• Data for this exercise
--- START ---
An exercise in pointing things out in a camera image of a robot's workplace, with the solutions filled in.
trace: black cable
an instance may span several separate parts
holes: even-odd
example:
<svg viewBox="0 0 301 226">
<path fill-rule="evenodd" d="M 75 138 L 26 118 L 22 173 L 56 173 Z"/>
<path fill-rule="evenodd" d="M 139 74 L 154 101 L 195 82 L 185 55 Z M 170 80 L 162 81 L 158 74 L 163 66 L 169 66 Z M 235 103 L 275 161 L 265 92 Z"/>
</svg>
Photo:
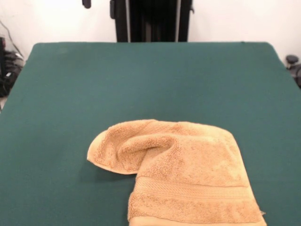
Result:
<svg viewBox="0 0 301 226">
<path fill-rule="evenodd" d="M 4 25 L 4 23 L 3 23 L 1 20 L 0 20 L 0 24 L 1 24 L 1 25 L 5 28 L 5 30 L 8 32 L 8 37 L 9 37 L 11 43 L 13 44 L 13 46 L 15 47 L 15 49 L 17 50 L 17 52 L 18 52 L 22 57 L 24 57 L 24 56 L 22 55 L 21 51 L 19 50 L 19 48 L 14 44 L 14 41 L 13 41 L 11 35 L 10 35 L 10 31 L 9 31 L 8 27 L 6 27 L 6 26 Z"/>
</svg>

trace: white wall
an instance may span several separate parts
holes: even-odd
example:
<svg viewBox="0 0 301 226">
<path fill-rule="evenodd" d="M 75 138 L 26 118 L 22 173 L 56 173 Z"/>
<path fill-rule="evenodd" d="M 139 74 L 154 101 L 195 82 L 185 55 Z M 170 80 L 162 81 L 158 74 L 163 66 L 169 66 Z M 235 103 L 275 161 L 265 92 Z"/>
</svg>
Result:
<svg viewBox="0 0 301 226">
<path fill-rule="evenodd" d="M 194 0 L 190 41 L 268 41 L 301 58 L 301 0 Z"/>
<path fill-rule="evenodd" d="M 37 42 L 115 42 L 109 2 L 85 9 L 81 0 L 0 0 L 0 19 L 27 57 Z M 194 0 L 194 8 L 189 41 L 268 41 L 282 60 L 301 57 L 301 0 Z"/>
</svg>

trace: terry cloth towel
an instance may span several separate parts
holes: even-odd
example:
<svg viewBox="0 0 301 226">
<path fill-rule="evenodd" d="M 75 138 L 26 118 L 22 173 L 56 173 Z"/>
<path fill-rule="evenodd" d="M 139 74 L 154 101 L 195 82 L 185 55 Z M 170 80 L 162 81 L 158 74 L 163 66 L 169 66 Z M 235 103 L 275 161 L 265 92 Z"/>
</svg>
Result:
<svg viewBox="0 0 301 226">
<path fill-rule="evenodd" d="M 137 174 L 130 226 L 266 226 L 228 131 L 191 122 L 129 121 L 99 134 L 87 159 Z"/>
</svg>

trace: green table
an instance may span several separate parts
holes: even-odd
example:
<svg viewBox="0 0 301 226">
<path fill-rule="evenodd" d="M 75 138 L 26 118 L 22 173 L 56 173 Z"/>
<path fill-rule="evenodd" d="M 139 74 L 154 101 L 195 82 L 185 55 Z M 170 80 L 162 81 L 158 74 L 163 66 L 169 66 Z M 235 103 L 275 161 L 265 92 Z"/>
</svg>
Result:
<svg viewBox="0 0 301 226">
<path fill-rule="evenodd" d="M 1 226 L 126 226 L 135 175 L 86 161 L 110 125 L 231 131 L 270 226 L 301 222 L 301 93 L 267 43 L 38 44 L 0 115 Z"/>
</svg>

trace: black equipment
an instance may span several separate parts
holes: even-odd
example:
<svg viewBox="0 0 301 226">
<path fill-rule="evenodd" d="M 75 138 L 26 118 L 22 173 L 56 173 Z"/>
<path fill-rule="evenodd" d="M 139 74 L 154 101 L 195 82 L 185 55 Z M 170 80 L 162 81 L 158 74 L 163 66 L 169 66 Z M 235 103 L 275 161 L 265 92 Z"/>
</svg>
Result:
--- END ---
• Activity
With the pictures dropped, give every entry above again exactly.

• Task result
An exercise in pointing things out in a camera image of a robot's workplace, with the solutions filled in.
trace: black cable
an instance may span several separate parts
holes: even-odd
example:
<svg viewBox="0 0 301 226">
<path fill-rule="evenodd" d="M 75 138 L 26 118 L 22 173 L 56 173 Z"/>
<path fill-rule="evenodd" d="M 139 74 L 154 101 L 195 82 L 185 55 Z M 170 80 L 162 81 L 158 74 L 163 66 L 169 66 Z M 235 103 L 275 161 L 265 92 Z"/>
</svg>
Photo:
Result:
<svg viewBox="0 0 301 226">
<path fill-rule="evenodd" d="M 4 25 L 4 23 L 3 23 L 1 20 L 0 20 L 0 24 L 1 24 L 1 25 L 5 28 L 5 30 L 8 32 L 8 37 L 9 37 L 11 43 L 13 44 L 13 46 L 15 47 L 15 49 L 17 50 L 17 52 L 18 52 L 22 57 L 24 57 L 24 56 L 22 55 L 21 51 L 19 50 L 19 48 L 14 44 L 14 41 L 13 41 L 11 35 L 10 35 L 10 31 L 9 31 L 8 27 L 6 27 L 6 26 Z"/>
</svg>

trace: white wall
an instance may span several separate parts
holes: even-odd
example:
<svg viewBox="0 0 301 226">
<path fill-rule="evenodd" d="M 75 138 L 26 118 L 22 173 L 56 173 Z"/>
<path fill-rule="evenodd" d="M 139 74 L 154 101 L 195 82 L 185 55 Z M 170 80 L 162 81 L 158 74 L 163 66 L 169 66 Z M 235 103 L 275 161 L 265 92 Z"/>
</svg>
Result:
<svg viewBox="0 0 301 226">
<path fill-rule="evenodd" d="M 194 0 L 190 41 L 268 41 L 301 58 L 301 0 Z"/>
<path fill-rule="evenodd" d="M 37 42 L 115 42 L 109 2 L 85 9 L 81 0 L 0 0 L 0 19 L 27 57 Z M 194 0 L 194 8 L 189 41 L 268 41 L 282 60 L 301 57 L 301 0 Z"/>
</svg>

trace: terry cloth towel
an instance may span several separate parts
holes: even-odd
example:
<svg viewBox="0 0 301 226">
<path fill-rule="evenodd" d="M 75 138 L 26 118 L 22 173 L 56 173 Z"/>
<path fill-rule="evenodd" d="M 139 74 L 154 101 L 195 82 L 185 55 Z M 170 80 L 162 81 L 158 74 L 163 66 L 169 66 Z M 235 103 L 275 161 L 265 92 Z"/>
</svg>
Result:
<svg viewBox="0 0 301 226">
<path fill-rule="evenodd" d="M 137 174 L 130 226 L 266 226 L 228 131 L 191 122 L 129 121 L 99 134 L 87 159 Z"/>
</svg>

trace: green table
an instance may span several separate parts
holes: even-odd
example:
<svg viewBox="0 0 301 226">
<path fill-rule="evenodd" d="M 75 138 L 26 118 L 22 173 L 56 173 Z"/>
<path fill-rule="evenodd" d="M 139 74 L 154 101 L 195 82 L 185 55 Z M 170 80 L 162 81 L 158 74 L 163 66 L 169 66 Z M 235 103 L 275 161 L 265 92 Z"/>
</svg>
Result:
<svg viewBox="0 0 301 226">
<path fill-rule="evenodd" d="M 1 226 L 126 226 L 135 175 L 86 161 L 110 125 L 231 131 L 270 226 L 301 222 L 301 93 L 267 43 L 38 44 L 0 115 Z"/>
</svg>

trace: black equipment
an instance may span several separate parts
holes: even-odd
example:
<svg viewBox="0 0 301 226">
<path fill-rule="evenodd" d="M 75 138 L 26 118 L 22 173 L 56 173 Z"/>
<path fill-rule="evenodd" d="M 139 74 L 154 101 L 195 82 L 185 55 Z M 170 80 L 162 81 L 158 74 L 163 66 L 169 66 Z M 235 103 L 275 161 L 265 92 Z"/>
</svg>
Result:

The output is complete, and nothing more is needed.